We estimate that OC43 lineage A accumulates roughly 0.6 × 10 -3 adaptive substitutions per codon per year (or 0.45 adaptive substitutions each year) in the S1 domain of spike while the rate of adaptation in OC43 lineage B is slightly higher and is estimated to result in an average 0.56 adaptive substitutions in S1 per year (Fig. 5) . The S1 domain of 229E is estimated to accrue 0.26 adaptive substitutions per year. A benefit of the Bhatt method is the ability to calculate the strength of selection, which allows us to compare these seasonal HCoVs to other viruses. We used our implementation of the Bhatt method to calculate the rate of adaptation for influenza H3N2, which is known to undergo rapid antigenic evolution, and measles, which does not. We estimate that the receptor-binding domain of influenza H3N2 accumulates adaptive substitutions about 3 times faster than the HCoVs OC43 and 229E (Fig. 6) . We detect no adaptive substitutions in the measles receptor-binding protein. These results put the evolution of the S1 domain of OC43 and 229E in context, indicating that the S1 domain is under positive selection, and that this positive selection generates new variants in the putative antigenic regions of these HCoVs at about a third of the rate of the canonical example of antigenic evolution, the HA1 domain of influenza H3N2.

Because coronaviruses are known to recombine, and recombination has the potential to impact evolutionary analyses of selection, we sought to verify that our results are not swayed by the presence of recombination. To do this, we simulated the evolution of OC43 lineage A spike and RdRp genes under varying levels of recombination and positive selection and used our implementation of the Bhatt method to identify adaptive substitutions. As the strength of positive selection increases, we detect more adaptive substitutions, regardless of the level of recombination (Fig. 7) . This demonstrates that our estimates of adaptive evolution are not biased by recombination events.

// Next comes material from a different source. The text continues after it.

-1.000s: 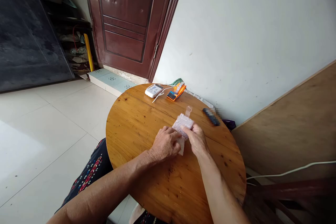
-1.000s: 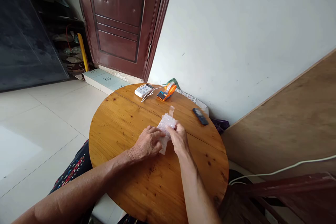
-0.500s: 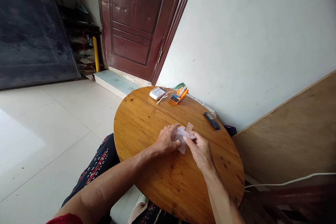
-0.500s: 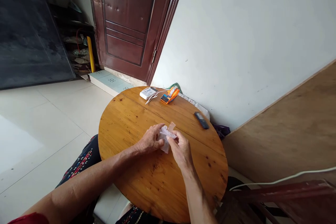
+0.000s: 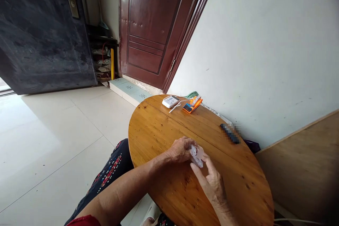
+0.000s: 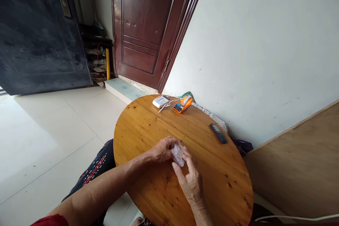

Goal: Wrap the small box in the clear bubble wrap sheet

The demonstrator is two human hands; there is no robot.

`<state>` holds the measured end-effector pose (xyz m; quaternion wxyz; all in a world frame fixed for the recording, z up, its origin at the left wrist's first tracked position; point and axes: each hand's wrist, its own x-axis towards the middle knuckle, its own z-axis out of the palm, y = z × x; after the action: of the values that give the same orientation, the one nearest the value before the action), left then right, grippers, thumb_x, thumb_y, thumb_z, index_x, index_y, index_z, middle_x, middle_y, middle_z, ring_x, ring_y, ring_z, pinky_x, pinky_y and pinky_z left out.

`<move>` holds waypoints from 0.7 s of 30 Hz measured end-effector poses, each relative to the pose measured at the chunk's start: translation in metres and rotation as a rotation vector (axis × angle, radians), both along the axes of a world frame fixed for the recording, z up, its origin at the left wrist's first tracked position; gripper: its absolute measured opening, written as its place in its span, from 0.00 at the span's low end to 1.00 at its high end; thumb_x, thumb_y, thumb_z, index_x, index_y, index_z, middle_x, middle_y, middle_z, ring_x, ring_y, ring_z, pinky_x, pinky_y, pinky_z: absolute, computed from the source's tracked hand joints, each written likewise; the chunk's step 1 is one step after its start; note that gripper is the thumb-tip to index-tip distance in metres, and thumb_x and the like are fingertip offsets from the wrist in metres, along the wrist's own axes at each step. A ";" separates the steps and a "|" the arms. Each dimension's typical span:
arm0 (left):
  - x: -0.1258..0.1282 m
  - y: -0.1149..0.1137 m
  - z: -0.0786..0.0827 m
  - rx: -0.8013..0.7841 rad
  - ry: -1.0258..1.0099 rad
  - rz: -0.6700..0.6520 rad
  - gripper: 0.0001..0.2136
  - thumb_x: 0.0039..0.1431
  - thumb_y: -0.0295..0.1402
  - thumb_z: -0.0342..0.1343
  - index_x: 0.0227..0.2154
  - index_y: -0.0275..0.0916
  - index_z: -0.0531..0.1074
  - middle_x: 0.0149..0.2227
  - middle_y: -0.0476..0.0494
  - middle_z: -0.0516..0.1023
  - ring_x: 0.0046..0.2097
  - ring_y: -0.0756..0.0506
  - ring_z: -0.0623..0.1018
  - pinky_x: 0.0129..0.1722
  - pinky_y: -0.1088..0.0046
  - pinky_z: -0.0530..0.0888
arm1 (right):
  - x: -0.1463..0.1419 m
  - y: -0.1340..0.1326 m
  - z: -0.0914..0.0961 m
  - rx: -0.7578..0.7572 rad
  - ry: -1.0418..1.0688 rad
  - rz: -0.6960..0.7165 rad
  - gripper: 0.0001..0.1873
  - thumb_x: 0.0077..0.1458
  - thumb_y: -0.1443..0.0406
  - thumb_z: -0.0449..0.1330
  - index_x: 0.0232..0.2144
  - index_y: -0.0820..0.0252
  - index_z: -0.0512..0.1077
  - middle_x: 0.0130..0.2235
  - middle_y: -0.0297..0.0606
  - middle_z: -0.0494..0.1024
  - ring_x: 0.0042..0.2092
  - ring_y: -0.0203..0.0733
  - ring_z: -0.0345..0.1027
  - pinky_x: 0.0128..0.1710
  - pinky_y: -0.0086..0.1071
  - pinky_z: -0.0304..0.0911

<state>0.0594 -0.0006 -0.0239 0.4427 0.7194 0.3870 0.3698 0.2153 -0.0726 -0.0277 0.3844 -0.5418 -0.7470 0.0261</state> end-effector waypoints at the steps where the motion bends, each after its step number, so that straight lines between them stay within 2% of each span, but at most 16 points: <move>1: 0.000 0.001 -0.002 -0.005 -0.012 0.003 0.17 0.48 0.26 0.57 0.44 0.39 0.76 0.44 0.46 0.75 0.42 0.48 0.75 0.47 0.72 0.73 | 0.001 0.001 -0.002 0.039 -0.041 0.004 0.18 0.54 0.54 0.60 0.45 0.56 0.71 0.48 0.44 0.79 0.49 0.50 0.74 0.51 0.41 0.69; 4: 0.001 0.003 -0.004 -0.005 -0.029 -0.004 0.17 0.47 0.26 0.56 0.43 0.39 0.76 0.44 0.46 0.75 0.42 0.48 0.75 0.48 0.72 0.73 | 0.003 0.006 -0.008 0.170 -0.097 -0.017 0.15 0.56 0.57 0.59 0.44 0.56 0.72 0.47 0.46 0.80 0.48 0.49 0.75 0.50 0.40 0.69; 7: -0.001 0.004 0.000 -0.009 -0.050 -0.012 0.15 0.48 0.26 0.56 0.41 0.36 0.77 0.42 0.45 0.76 0.42 0.47 0.75 0.48 0.71 0.72 | 0.004 0.011 -0.004 0.150 -0.030 -0.037 0.12 0.58 0.59 0.57 0.42 0.56 0.73 0.45 0.45 0.81 0.47 0.49 0.75 0.50 0.39 0.69; 10: -0.006 0.000 0.012 -0.123 -0.112 -0.053 0.14 0.49 0.28 0.55 0.39 0.33 0.77 0.38 0.44 0.78 0.39 0.46 0.76 0.44 0.71 0.74 | 0.004 0.013 0.006 -0.053 0.139 -0.099 0.16 0.54 0.54 0.60 0.40 0.56 0.75 0.41 0.42 0.82 0.42 0.49 0.76 0.43 0.37 0.70; 14: -0.015 -0.007 0.026 -0.364 -0.197 -0.116 0.13 0.53 0.34 0.54 0.37 0.32 0.77 0.29 0.46 0.76 0.32 0.47 0.74 0.36 0.72 0.73 | 0.002 0.017 0.014 -0.347 0.529 -0.114 0.21 0.50 0.48 0.62 0.36 0.58 0.77 0.32 0.39 0.82 0.33 0.47 0.74 0.32 0.35 0.70; 17: -0.018 -0.007 0.027 -0.357 -0.251 -0.168 0.16 0.51 0.34 0.57 0.42 0.34 0.77 0.33 0.47 0.77 0.36 0.47 0.75 0.38 0.71 0.73 | -0.001 0.025 0.013 -0.442 0.753 -0.097 0.23 0.44 0.46 0.66 0.32 0.59 0.78 0.29 0.39 0.81 0.31 0.47 0.73 0.28 0.35 0.68; 21: -0.013 -0.003 0.018 -0.316 -0.271 -0.160 0.22 0.50 0.30 0.57 0.51 0.35 0.72 0.41 0.44 0.77 0.41 0.45 0.75 0.44 0.69 0.73 | -0.002 0.034 0.019 -0.567 0.759 -0.152 0.25 0.41 0.45 0.66 0.31 0.60 0.79 0.23 0.36 0.78 0.24 0.43 0.68 0.21 0.34 0.62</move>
<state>0.0463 -0.0032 -0.0062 0.6258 0.6133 0.3186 0.3614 0.2130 -0.0385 -0.0091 0.4680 -0.6306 -0.4756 0.3963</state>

Finally, we know that strong directional selection skews the shape of phylogenies (Volz, Koelle, and Bedford 2013) . In influenza H3N2, immune selection causes the genealogy to adopt a ladder-like shape where the rungs are formed by viral diversification and each step is created by the appearance of new, antigenically-superior variants that replace previous variants. This ladder-like shape can also be seen in the phylogenies of the OC43 and 229E (Fig. 1) . In this case, selection can be quantified by the timescale of population turnover as measured by the Time to Most Recent Common Ancestor (TMRCA), with the expectation that stronger selection will result in more frequent steps and therefore a smaller TMRCA measure (Bedford, Cobey, and Pascual 2011) . We computed average TMRCA values from phylogenies built on Spike, S1, S2 or RdRp sequences of OC43 and 229E (Table 1) . We observe that, for both OC43 lineage A and 229E, the average TMRCA is lower in spike than RdRp and lower in S1 versus S2. These results suggest strong directional selection in S1, likely driven by pressures to evade the humoral immune system. The difference in TMRCA between S1 and S2 is indicative not only of differing selective pressures acting on these two spike domains, but also of intra-spike recombination, which emphasizes the importance of using methods that are robust to recombination to detect adaptive evolution.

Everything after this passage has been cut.